» Entries supplied:
....

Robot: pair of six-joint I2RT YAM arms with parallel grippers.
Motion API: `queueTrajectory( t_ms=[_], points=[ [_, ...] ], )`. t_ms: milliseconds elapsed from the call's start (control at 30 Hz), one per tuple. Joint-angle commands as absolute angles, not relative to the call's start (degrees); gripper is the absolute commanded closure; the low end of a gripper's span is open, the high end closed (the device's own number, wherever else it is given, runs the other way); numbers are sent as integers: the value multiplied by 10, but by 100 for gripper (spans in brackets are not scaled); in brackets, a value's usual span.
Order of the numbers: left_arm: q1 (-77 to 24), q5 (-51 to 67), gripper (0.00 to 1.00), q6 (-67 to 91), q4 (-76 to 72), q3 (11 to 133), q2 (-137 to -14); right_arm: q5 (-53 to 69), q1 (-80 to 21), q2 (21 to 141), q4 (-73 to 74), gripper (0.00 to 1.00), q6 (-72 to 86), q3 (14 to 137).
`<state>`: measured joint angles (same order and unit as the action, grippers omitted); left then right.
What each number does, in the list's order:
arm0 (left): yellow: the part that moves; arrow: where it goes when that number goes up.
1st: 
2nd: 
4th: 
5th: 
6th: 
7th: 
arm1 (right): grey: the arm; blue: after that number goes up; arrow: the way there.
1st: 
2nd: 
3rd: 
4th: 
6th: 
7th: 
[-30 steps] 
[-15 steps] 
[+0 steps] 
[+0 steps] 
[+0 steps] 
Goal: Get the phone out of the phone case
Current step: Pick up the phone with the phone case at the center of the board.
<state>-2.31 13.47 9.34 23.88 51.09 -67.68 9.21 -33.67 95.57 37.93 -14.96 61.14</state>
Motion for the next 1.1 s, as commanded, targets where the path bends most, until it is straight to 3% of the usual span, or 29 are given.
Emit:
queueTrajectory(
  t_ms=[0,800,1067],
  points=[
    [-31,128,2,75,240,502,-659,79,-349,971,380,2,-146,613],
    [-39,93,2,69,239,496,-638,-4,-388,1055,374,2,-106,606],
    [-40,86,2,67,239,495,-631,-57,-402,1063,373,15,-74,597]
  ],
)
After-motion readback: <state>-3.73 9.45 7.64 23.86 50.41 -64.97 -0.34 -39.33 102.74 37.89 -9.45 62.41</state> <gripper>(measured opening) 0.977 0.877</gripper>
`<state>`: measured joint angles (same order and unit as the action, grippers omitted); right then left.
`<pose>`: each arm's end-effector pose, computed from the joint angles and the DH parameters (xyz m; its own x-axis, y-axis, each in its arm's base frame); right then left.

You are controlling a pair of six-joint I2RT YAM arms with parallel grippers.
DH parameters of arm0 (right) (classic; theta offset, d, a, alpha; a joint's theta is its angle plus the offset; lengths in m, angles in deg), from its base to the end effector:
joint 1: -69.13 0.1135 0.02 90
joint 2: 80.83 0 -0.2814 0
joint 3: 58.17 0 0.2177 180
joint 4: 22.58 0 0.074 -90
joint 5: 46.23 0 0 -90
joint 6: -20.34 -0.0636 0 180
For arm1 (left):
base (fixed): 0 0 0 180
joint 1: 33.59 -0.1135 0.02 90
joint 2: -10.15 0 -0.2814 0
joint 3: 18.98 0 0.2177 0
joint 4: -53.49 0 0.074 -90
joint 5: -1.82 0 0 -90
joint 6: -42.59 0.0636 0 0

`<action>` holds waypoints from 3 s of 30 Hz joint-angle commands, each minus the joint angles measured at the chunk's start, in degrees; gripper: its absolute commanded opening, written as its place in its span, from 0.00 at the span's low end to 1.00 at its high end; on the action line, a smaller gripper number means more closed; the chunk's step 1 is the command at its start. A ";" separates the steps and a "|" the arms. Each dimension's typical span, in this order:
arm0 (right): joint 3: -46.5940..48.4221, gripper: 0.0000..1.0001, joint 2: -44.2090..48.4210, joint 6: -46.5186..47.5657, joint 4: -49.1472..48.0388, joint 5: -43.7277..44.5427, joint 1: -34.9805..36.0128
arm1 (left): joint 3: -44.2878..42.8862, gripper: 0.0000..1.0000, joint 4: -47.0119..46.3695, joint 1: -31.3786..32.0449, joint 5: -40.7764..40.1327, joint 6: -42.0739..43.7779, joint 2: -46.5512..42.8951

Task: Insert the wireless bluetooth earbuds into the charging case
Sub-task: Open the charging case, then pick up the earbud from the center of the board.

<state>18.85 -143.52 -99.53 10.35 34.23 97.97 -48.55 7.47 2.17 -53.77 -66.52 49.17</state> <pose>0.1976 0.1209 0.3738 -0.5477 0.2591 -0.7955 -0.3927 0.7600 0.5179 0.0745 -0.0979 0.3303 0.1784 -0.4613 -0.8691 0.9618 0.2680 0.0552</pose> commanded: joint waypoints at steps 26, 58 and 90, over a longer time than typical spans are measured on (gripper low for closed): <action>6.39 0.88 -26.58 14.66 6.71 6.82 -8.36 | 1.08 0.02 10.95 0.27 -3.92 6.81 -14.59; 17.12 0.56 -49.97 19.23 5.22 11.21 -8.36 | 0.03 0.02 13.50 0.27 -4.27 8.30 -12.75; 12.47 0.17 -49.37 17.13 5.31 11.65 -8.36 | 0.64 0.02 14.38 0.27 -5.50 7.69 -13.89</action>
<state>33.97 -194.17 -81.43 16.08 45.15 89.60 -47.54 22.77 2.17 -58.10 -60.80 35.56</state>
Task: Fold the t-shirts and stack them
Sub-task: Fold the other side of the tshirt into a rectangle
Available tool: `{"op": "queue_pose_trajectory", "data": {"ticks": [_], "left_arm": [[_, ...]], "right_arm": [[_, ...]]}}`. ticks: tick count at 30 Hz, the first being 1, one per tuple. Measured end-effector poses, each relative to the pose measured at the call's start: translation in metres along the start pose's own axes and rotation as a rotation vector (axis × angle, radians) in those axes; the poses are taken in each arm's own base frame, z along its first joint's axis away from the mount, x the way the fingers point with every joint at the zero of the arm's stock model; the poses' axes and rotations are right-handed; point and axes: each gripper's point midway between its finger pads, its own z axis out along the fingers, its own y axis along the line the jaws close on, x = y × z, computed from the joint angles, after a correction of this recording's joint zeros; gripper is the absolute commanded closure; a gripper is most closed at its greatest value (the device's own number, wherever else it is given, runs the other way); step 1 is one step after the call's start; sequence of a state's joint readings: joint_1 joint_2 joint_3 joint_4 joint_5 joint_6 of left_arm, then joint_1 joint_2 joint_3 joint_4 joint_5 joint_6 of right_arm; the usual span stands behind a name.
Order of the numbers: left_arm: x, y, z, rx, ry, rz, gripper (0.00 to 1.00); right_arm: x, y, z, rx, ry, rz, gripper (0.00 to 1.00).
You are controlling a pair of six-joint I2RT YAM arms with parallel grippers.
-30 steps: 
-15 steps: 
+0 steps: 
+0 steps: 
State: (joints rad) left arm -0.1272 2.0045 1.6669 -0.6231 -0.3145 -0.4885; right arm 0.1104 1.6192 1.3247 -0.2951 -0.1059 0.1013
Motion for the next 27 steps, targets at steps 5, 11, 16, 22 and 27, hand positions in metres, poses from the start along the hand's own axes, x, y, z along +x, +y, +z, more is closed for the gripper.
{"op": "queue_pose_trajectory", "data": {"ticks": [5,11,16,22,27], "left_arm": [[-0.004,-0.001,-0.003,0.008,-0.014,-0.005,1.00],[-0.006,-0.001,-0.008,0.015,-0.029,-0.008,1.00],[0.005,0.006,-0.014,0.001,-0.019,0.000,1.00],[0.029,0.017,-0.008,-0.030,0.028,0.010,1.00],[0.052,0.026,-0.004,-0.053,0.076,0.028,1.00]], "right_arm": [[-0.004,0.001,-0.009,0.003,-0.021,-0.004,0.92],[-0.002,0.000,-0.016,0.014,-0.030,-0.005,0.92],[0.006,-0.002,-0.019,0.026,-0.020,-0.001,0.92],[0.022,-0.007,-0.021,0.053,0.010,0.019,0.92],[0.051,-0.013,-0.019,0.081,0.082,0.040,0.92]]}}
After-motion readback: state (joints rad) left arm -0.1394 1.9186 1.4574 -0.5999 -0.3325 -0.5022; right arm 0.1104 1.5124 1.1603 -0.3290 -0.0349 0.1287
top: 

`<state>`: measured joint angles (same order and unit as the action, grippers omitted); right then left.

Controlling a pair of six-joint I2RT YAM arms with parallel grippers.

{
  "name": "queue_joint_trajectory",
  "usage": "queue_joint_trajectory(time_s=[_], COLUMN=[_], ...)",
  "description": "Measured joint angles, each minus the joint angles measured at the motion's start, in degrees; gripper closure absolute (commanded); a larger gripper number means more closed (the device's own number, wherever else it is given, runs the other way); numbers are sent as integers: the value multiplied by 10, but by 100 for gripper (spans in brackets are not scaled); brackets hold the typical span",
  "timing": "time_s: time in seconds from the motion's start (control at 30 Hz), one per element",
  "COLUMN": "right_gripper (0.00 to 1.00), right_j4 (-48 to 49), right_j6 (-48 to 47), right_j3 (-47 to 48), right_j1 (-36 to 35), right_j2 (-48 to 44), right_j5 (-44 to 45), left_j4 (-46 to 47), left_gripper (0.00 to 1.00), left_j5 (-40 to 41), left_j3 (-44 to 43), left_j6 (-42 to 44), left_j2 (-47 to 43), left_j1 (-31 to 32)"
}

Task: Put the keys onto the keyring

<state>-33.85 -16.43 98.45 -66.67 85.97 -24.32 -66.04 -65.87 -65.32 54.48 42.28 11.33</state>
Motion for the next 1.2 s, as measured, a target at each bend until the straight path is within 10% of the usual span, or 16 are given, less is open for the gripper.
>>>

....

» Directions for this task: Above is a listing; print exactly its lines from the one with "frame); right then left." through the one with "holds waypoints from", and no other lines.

» Task response:
`<pose>`: each arm's end-effector pose, computed from the joint angles and the DH parameters (xyz m; its own x-axis, y-axis, each in its arm's base frame); right then left.

You are controlling a pair of six-joint I2RT YAM arms with parallel grippers.
DH parameters of arm0 (right) (classic; theta offset, d, a, alpha; a joint's theta is its angle plus the offset; lengths in m, angles in deg), from its base to the end effector:
joint 1: -69.13 0.1135 0.02 90
joint 2: 80.83 0 -0.2814 0
joint 3: 58.17 0 0.2177 180
joint 4: 22.58 0 0.074 -90
joint 5: 46.23 0 0 -90
joint 6: -20.34 -0.0636 0 180
For arm1 (left):
base (fixed): 0 0 0 180
joint 1: 33.59 -0.1135 0.02 90
joint 2: -10.15 0 -0.2814 0
joint 3: 18.98 0 0.2177 0
joint 4: -53.49 0 0.074 -90
joint 5: -1.82 0 0 -90
joint 6: -42.59 0.0636 0 0

`<action>` holds waypoints from 3 s of 30 Hz joint-angle commands, each minus the joint angles measured at the chunk's start, in degrees; gripper: its absolute commanded opening, written as its place in its span, from 0.00 at the span's low end to 1.00 at its high end; on the action line, a smaller gripper number means more closed; the chunk's step 1 is the command at its start. A ";" separates the steps and a "|" the arms. Each dimension's typical span, in this order:

Nothing more will be written for this answer.